The country’s Financial Services Authority (MFSA) has launched a public consultation on proposed changes to its crypto regulations to align them with the European Union’s Markets in Crypto-Assets (MICA) regulations.
The proposed changes affect rules for exchanges, custodians, and portfolio managers, aiming to harmonize them with MICA. Some key changes include removing the systems audit requirement for VFA license holders, reducing capital requirements for Class 3 and 4 license holders, and updating outsourcing requirements.
These changes are part of the bloc’s wider efforts to transition smoothly to MICA-based regulations. Countries in the European Union are gearing up to implement the recently finalized rules, which will govern digital assets and firms operating within the single market.
MiCA is set to take effect over the next 12 to 18 months, and countries like France are already making preparations. France, which already has a comprehensive licensing framework for crypto firms, is working on adjustments to align its regulations and has been actively encouraging companies to register in the country as it positions itself as a crypto-friendly jurisdiction within the EU.

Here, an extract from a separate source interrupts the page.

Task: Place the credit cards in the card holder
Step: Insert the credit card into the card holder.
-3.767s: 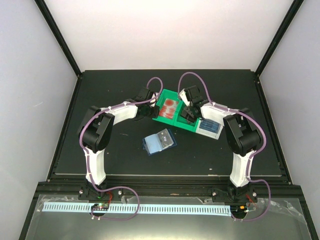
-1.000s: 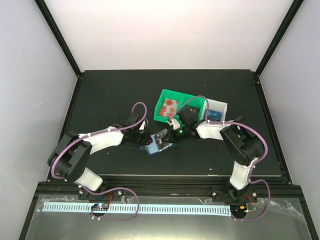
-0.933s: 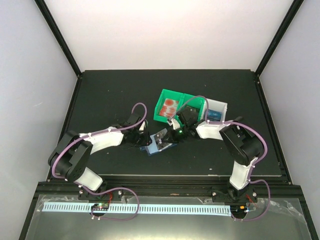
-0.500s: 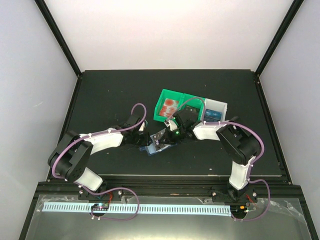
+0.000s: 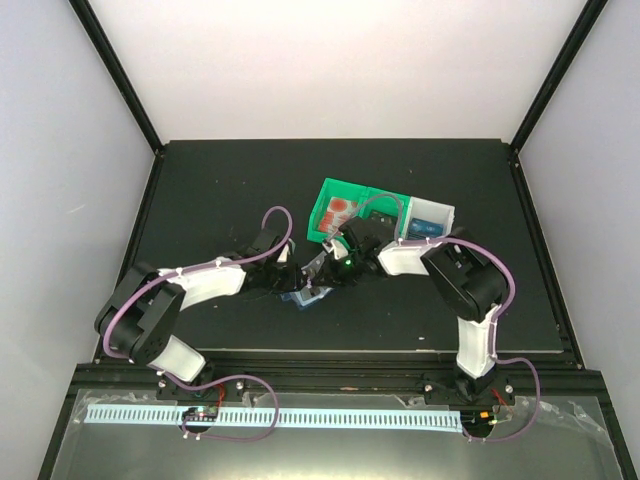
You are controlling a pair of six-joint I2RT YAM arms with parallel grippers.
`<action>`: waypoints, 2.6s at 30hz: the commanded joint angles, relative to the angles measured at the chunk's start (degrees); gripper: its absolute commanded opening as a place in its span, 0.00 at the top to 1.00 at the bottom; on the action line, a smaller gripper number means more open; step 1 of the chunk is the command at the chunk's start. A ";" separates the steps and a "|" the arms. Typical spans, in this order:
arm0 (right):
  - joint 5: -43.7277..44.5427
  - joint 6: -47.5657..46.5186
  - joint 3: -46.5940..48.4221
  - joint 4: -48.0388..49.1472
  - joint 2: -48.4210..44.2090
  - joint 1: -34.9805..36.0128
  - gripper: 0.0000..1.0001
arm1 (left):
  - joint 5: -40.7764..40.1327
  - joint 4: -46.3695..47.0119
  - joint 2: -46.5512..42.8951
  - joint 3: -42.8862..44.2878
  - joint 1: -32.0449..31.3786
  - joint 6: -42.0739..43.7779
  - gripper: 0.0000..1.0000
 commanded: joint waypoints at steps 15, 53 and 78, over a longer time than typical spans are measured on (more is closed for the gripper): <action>11.37 -8.44 5.12 -15.40 2.94 2.23 0.98 | -8.66 -5.11 -1.90 -2.60 -0.37 -2.66 0.47; 8.42 -16.35 14.59 -26.08 9.24 2.21 0.99 | -4.51 1.16 1.66 -1.46 -0.38 -0.92 0.52; 14.02 -21.58 15.74 -25.72 5.41 2.58 0.80 | -3.70 1.58 1.92 -1.62 -0.42 0.02 0.56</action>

Maltese crypto providers had been operating under the transitory provisions set out in the country’s Virtual Financial Assets Act, which provides a set of rules for those operating a cryptocurrency-related business. License applicants must show to the country’s financial watchdog that they possess sufficient capability, coherence, and solvency to run the business.
Additionally, those applying for a license will be classified at the discretion of the MFSA into one of the four categories, which determine the requirements of license holders.

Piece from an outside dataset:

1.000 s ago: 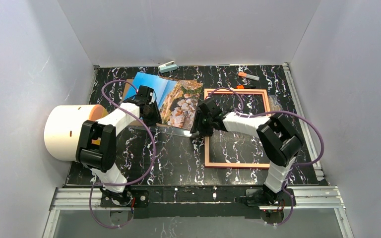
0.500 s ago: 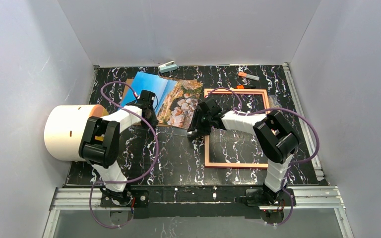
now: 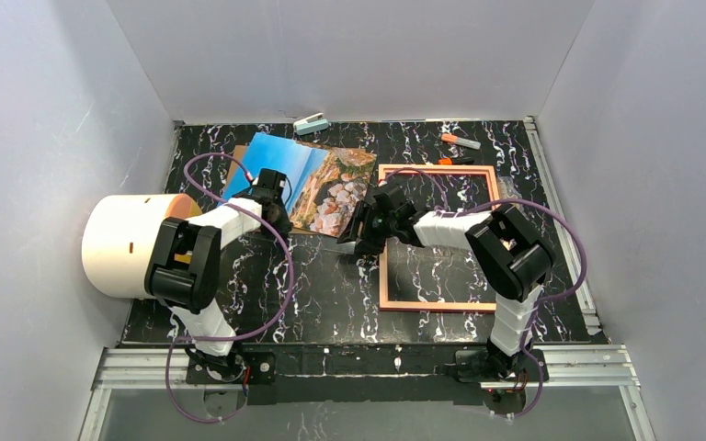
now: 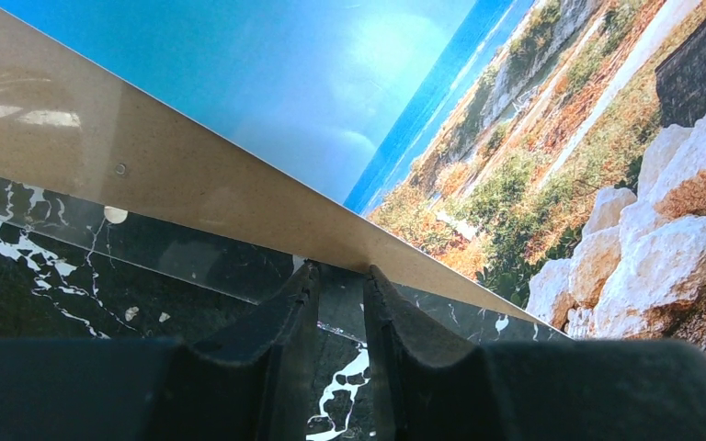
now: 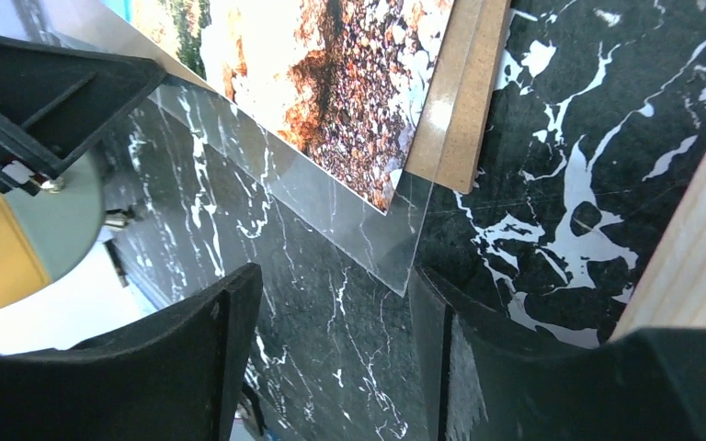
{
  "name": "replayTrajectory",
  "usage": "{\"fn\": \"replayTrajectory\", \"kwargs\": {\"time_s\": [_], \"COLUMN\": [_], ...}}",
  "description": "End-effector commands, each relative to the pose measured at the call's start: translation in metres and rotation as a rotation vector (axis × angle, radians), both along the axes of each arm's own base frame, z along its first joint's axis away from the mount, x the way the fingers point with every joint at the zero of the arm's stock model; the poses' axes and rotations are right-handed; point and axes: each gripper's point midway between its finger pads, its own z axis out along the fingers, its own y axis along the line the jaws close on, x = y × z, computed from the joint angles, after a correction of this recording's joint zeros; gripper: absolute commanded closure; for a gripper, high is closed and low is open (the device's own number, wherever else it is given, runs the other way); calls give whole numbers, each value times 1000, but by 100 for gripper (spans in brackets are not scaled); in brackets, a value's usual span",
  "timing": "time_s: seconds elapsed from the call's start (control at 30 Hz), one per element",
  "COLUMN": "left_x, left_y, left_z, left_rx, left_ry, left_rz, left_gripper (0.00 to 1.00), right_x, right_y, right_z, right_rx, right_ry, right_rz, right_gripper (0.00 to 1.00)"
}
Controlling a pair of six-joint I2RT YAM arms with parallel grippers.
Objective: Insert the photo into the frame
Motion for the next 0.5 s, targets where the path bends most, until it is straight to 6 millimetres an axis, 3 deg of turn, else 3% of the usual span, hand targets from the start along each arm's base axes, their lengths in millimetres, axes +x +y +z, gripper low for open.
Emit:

The Mediterranean island has already been one of the most desirable locations to set up shop in the blockchain space. The European Union’s tiniest member has earned the name “Blockchain Island,” with several top crypto exchanges have made Malta a central hub of their operations.
Malta was also one of the first countries to regulate the crypto industry and offer a legal framework for its application. Crypto exchanges were amongst the industry players that benefited the most out of this deal, as the Virtual Financial Act finally enabled their legal operation.
With significant media attention being drawn towards the fledgling crypto-asset industry, the act also outlines stringent requirements for other service providers, including brokerages, portfolio managers, custodians, wallet providers, investment advisors, and perhaps most crucially, cryptocurrency exchanges.
Earlier in 2018, the Maltese Parliament passed a law setting the framework for blockchain, cryptocurrency, and digital assets, becoming one of the world’s friendliest jurisdictions for a sector that’s caused concern among other regulators. The nation also hopes that this will serve to clean up its system and discourage scam entities from registering in Malta.